* ASSIGNMENT *
With images removed, return the whole listing exactly as written.

+--

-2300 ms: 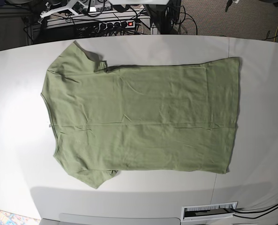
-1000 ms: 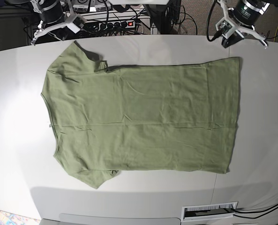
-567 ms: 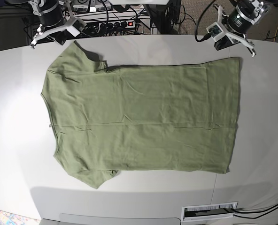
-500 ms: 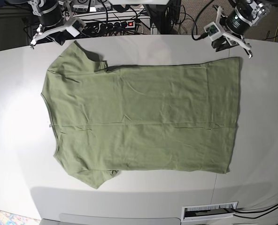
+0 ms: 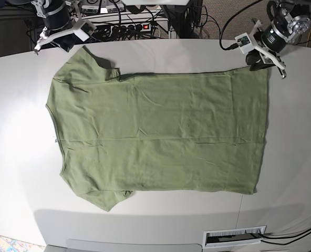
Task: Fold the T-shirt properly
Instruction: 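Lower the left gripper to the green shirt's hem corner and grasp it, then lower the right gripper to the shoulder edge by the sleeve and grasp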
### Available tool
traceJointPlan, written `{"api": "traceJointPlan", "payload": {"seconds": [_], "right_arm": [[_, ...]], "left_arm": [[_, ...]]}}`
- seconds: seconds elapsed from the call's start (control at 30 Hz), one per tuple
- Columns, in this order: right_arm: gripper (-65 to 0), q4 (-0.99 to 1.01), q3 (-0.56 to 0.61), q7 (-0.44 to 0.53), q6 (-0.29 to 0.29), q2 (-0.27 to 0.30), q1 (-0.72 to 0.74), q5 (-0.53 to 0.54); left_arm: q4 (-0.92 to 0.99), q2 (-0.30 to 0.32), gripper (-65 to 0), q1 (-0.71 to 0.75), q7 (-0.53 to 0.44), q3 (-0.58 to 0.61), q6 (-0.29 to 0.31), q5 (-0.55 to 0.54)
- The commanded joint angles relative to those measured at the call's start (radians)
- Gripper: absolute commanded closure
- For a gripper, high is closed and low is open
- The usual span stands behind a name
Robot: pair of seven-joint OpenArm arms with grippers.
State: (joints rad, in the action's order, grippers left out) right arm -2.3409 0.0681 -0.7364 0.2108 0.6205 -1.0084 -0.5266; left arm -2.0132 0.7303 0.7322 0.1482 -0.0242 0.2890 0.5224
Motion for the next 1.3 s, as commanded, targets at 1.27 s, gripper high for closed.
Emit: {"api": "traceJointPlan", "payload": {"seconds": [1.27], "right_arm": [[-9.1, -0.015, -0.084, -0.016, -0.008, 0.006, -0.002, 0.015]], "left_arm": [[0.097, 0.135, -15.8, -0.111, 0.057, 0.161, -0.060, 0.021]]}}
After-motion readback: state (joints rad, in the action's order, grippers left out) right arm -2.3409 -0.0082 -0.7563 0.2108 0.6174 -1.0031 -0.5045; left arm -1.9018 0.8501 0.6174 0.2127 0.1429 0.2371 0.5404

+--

* FINISHED TASK *
-2300 ms: 
-1000 ms: 
-567 ms: 
-500 ms: 
+0 ms: 
Task: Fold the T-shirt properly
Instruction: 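Lower the left gripper to the green shirt's hem corner and grasp it, then lower the right gripper to the shoulder edge by the sleeve and grasp
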### Available tool
traceJointPlan, written `{"api": "traceJointPlan", "payload": {"seconds": [_], "right_arm": [[_, ...]], "left_arm": [[_, ...]]}}`
- seconds: seconds elapsed from the call's start (control at 30 Hz), one per tuple
- Columns, in this order: right_arm: gripper (-65 to 0), q4 (-0.99 to 1.01), q3 (-0.56 to 0.61), q7 (-0.44 to 0.53), q6 (-0.29 to 0.29), q2 (-0.27 to 0.30), q1 (-0.72 to 0.74), q5 (-0.53 to 0.54); left_arm: q4 (-0.92 to 0.99), q2 (-0.30 to 0.32), gripper (-65 to 0), q1 (-0.71 to 0.75), q7 (-0.53 to 0.44), q3 (-0.58 to 0.61), q6 (-0.29 to 0.31), q5 (-0.55 to 0.54)
- The commanded joint angles relative to those measured at the call's start (radians)
- Gripper: absolute commanded closure
- For a gripper, high is closed and low is open
- The usual span stands behind a name
Robot: pair of seven-joint OpenArm arms with grippers.
State: (joints rad, in the action's order, grippers left out) right arm -2.3409 0.0681 -0.7364 0.2108 0.6205 -1.0084 -0.5266; left arm -2.0132 0.7303 0.7322 0.1482 -0.0242 0.2890 0.5224
Motion for the next 1.3 s, as commanded, targets at 1.27 s, gripper high for closed.
Emit: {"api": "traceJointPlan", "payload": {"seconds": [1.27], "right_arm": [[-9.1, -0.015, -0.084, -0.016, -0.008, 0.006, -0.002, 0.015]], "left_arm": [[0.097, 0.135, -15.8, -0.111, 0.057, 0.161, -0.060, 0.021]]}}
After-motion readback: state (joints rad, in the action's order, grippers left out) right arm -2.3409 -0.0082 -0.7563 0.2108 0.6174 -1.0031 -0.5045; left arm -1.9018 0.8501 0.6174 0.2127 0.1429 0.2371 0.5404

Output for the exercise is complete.